• [Exercise description]: Every line in the entries that holds "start" should be identified and copied.

Source data

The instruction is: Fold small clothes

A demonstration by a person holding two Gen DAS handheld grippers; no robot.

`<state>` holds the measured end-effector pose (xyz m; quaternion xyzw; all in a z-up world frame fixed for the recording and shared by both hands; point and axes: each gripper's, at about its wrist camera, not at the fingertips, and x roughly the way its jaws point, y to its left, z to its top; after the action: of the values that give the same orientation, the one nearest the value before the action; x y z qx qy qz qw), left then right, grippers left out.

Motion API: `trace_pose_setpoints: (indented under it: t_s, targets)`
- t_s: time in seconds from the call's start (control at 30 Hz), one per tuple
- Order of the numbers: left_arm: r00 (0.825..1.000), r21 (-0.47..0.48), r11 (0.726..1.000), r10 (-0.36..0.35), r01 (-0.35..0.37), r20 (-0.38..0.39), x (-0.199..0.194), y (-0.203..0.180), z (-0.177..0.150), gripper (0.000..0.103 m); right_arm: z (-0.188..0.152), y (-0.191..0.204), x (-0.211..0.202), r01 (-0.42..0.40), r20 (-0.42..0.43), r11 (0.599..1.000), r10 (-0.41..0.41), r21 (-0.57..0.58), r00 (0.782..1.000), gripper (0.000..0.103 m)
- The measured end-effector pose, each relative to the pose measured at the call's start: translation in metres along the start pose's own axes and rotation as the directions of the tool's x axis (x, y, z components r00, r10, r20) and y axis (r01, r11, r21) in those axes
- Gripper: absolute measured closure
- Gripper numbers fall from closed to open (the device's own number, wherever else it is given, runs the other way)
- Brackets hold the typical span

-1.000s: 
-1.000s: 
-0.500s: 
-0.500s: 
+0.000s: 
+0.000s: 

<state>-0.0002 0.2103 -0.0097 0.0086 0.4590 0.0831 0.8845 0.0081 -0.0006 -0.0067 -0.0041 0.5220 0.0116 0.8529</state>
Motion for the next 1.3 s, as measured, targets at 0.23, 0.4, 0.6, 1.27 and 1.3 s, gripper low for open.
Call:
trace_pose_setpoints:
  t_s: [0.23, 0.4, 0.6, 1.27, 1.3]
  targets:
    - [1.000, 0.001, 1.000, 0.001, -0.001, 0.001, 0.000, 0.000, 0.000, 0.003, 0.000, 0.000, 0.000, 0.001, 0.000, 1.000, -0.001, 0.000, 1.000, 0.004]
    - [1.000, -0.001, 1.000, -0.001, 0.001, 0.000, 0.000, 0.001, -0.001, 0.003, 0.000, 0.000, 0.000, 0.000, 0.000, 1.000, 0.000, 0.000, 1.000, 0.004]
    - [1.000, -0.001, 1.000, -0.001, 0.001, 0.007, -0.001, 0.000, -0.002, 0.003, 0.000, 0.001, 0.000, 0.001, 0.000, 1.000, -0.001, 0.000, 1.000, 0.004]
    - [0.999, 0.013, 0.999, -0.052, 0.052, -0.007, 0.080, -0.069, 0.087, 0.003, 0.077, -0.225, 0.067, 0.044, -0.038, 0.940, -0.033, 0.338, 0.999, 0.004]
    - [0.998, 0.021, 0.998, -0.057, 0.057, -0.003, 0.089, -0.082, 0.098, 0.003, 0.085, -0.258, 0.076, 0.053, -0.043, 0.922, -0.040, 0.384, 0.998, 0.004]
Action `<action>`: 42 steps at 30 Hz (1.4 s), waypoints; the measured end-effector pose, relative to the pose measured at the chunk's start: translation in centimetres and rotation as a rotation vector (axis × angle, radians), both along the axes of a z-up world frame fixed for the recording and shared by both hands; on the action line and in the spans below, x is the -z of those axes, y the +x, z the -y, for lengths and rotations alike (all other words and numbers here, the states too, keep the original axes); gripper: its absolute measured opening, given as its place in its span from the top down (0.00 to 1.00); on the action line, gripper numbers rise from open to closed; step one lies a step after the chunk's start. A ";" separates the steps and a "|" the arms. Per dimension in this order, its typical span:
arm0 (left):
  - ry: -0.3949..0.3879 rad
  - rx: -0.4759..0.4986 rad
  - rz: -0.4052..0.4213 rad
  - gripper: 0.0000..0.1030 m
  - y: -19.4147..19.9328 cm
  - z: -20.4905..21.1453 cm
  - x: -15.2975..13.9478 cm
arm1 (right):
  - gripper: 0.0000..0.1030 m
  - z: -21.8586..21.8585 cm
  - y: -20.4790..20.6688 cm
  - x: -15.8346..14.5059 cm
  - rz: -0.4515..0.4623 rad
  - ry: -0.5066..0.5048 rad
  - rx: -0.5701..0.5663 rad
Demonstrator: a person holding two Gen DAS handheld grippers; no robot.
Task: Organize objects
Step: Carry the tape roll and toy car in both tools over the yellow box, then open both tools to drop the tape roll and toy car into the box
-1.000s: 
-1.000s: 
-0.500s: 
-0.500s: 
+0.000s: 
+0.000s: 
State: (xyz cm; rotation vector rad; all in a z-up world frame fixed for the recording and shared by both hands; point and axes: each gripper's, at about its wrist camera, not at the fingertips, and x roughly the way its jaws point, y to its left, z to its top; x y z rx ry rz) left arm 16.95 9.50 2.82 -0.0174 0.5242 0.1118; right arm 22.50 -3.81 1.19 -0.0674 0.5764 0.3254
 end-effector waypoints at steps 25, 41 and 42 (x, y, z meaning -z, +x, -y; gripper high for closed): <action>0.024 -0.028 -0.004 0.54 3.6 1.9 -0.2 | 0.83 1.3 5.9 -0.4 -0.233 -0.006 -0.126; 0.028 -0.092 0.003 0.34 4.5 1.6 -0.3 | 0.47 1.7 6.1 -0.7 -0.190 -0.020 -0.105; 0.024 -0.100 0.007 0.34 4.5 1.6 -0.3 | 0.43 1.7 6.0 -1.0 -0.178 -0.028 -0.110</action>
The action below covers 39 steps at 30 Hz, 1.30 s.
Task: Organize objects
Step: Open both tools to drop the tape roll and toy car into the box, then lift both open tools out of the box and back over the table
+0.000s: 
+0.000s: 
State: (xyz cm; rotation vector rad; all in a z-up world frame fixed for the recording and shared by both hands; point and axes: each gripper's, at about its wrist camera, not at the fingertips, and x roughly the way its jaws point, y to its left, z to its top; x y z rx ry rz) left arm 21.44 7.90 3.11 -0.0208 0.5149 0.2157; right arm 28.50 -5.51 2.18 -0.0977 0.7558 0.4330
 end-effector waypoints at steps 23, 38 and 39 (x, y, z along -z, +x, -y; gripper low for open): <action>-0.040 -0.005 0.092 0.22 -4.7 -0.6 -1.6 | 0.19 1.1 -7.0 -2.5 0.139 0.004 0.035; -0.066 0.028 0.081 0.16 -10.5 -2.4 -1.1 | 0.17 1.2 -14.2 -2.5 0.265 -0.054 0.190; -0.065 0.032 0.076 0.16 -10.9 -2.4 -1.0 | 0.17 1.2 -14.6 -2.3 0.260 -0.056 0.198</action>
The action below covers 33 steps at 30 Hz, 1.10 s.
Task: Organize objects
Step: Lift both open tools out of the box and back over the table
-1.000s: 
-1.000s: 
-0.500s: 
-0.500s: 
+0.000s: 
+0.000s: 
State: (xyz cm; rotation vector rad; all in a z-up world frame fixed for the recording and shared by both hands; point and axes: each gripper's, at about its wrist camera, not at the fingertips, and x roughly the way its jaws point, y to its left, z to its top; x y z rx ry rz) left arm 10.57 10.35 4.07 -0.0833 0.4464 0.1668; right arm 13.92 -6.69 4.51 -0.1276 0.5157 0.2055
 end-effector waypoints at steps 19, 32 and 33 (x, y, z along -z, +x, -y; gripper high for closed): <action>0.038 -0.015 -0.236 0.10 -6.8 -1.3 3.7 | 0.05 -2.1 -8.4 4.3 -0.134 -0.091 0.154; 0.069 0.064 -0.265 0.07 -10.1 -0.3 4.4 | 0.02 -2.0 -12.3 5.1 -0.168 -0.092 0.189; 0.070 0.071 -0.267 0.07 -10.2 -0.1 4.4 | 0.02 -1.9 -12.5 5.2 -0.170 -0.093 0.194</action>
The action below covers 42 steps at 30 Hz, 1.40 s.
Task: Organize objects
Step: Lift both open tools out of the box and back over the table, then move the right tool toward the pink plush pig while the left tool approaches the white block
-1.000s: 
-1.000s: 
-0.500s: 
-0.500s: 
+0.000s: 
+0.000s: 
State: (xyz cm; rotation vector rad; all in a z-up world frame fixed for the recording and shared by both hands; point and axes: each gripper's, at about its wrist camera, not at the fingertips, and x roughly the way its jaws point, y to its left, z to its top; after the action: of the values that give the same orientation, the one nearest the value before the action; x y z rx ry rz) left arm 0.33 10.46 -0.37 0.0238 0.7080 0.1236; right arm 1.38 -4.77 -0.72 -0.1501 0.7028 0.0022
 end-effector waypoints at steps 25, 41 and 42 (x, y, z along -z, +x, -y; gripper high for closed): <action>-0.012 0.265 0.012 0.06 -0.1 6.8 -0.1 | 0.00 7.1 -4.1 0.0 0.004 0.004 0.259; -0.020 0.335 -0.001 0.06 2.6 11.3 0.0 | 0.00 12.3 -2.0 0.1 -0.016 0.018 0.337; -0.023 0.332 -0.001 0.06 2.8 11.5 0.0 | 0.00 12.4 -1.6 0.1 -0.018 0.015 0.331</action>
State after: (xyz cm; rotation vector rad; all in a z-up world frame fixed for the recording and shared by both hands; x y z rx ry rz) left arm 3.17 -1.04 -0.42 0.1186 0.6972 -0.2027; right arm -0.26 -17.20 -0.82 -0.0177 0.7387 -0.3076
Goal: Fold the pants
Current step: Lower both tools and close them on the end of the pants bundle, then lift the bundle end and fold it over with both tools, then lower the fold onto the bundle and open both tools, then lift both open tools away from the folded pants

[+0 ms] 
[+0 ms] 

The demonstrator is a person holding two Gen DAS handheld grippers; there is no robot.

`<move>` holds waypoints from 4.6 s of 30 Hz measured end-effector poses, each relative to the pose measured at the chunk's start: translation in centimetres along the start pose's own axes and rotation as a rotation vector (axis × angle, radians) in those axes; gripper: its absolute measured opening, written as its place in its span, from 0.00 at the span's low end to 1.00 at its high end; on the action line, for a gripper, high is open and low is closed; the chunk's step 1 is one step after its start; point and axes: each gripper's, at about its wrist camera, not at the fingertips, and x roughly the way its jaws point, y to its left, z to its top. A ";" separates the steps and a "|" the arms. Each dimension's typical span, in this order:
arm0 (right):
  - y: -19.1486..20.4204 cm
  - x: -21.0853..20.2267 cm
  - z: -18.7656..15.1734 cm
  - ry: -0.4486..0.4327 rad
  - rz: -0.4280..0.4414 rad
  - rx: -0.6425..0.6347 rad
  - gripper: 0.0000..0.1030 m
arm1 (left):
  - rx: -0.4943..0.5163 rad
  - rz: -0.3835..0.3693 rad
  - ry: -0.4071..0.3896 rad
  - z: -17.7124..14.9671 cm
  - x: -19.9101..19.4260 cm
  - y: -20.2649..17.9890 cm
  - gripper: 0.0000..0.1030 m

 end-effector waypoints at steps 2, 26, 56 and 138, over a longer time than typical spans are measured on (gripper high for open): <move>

• [Exercise result]:
- t_s: time in seconds from the call's start (control at 30 Hz), one per tuple
- The measured end-effector pose, each relative to the pose measured at the call's start: translation in metres along the start pose's own axes and rotation as the directions of the tool's x axis (x, y, z components r00, r10, r20) and y axis (r01, r11, r21) in those axes
Action `<action>`: 42 steps at 30 Hz (1.4 s), waypoints; the measured end-effector pose, relative to the pose measured at the chunk's start: translation in centimetres and rotation as a rotation vector (axis × angle, radians), both along the axes of a z-up world frame fixed for the recording and shared by both hands; on the action line and in the spans below, x is the -z of those axes, y the +x, z the -y, for lengths and rotations alike (all other words and numbers here, the states too, keep the original axes); gripper: its absolute measured opening, given as its place in its span from the top down (0.00 to 1.00); on the action line, gripper numbers rise from open to closed; step one lies a step after the chunk's start. A ";" separates the steps and a "|" the arms. Per dimension in this order, its typical span:
`<move>` holds waypoints from 4.6 s of 30 Hz measured end-effector poses, each relative to the pose measured at the chunk's start: translation in centimetres along the start pose's own axes and rotation as a rotation vector (axis × angle, radians) in those axes; gripper: its absolute measured opening, written as its place in its span, from 0.00 at the span's low end to 1.00 at its high end; on the action line, for a gripper, high is open and low is closed; the chunk's step 1 is one step after its start; point and axes: each gripper's, at about its wrist camera, not at the fingertips, and x roughly the way its jaws point, y to its left, z to its top. A ";" separates the steps and a "|" the arms. Each dimension's typical span, in this order:

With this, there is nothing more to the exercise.